Heavy dark matter in rapidly evolving massive stars
Sandra Robles, Walter Tangarife, Giorgio Busoni
TL;DR
This work analyzes heavy DM capture in Population III massive stars using time-dependent stellar profiles from MESA and an enhanced multi-scattering framework that includes three-target scattering in metal-rich cores. By employing the Eddington inversion for the DM velocity distribution, the study shows that capture rates are significantly affected by stellar evolution, composition, and halo environment, with MB distributions overestimating rates. For annihilating DM, capture and annihilation rapidly reach equilibrium and exert minimal impact on stellar evolution, while non-annihilating DM can accumulate to self-gravitate and potentially form a central black hole that destroys the star in parts of parameter space. The results highlight the critical role of accurate stellar modeling and halo context in deriving robust constraints on heavy DM from primordial stars and in assessing possible astrophysical DM consequences.
Abstract
We study the impact of heavy dark matter (DM) captured in massive stars via scattering(s) with the star constituents.
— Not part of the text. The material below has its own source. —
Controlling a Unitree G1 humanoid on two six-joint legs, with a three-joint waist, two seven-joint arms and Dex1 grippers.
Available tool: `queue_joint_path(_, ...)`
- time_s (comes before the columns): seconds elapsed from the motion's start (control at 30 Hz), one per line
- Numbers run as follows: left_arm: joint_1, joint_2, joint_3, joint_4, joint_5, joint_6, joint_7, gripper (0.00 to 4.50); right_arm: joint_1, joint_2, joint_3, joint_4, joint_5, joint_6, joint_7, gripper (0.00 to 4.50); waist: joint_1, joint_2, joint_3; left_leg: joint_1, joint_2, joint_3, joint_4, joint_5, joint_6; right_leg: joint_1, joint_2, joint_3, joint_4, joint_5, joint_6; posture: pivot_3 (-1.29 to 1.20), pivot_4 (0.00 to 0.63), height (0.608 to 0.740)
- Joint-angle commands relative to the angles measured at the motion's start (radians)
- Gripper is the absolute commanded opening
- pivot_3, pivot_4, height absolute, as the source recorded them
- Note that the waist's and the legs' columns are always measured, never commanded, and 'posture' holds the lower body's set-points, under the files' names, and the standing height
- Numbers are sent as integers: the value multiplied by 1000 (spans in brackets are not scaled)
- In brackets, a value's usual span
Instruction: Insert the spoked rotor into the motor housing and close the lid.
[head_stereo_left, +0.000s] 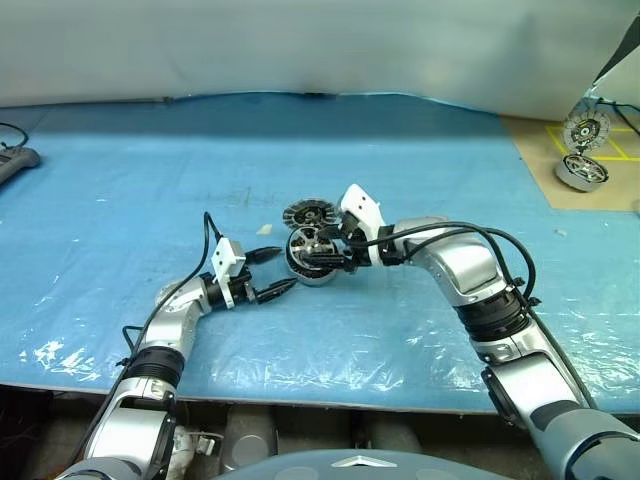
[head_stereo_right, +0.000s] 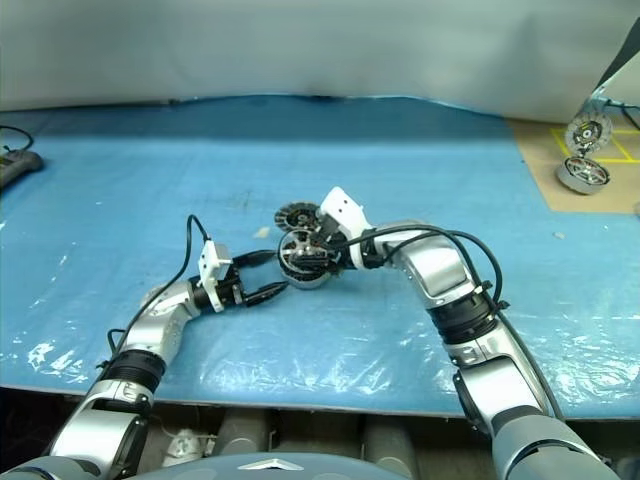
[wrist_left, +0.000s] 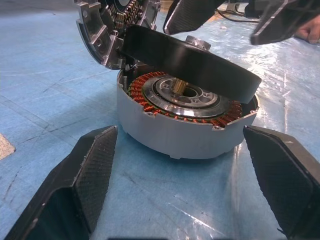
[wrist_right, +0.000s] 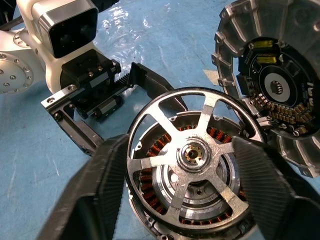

We focus on the first stars and use stellar evolution simulations to track down how DM capture evolves over time from the zero-age main sequence to the late metal-rich stages of stellar evolution. During the early hydrogen-helium-dominated phase, the capture process is well described by scattering with two targets. As a star evolves, metal production leads to the formation of a dense core surrounded by a lighter envelope. The core significantly enhances the capture of ultra-heavy DM; in this case, three distinct nuclear species are required to accurately describe multiple-scattering capture. We use the Eddington inversion method to obtain a realistic DM velocity distribution, better suited when the star is near the center of a halo, than the widely used Maxwell-Boltzmann distribution. We find that heavy DM would be able to thermalize and achieve capture-annihilation equilibrium within a massive star's lifetime for regions of the parameter space not excluded by direct detection. For non-annihilating DM, because of the high amount of targets available for capture and despite massive stars being short-lived, it would even be possible for DM to achieve self-gravitation and collapse to a black hole, which eventually could swallow the star from within before the expected end of the star's life, for non-excluded regions of the parameter space. Our results highlight the dependence of DM capture on the stellar evolutionary stage, composition, and halo location, demonstrating that accurate modeling of massive stars is essential for constraining heavy DM with primordial stellar populations.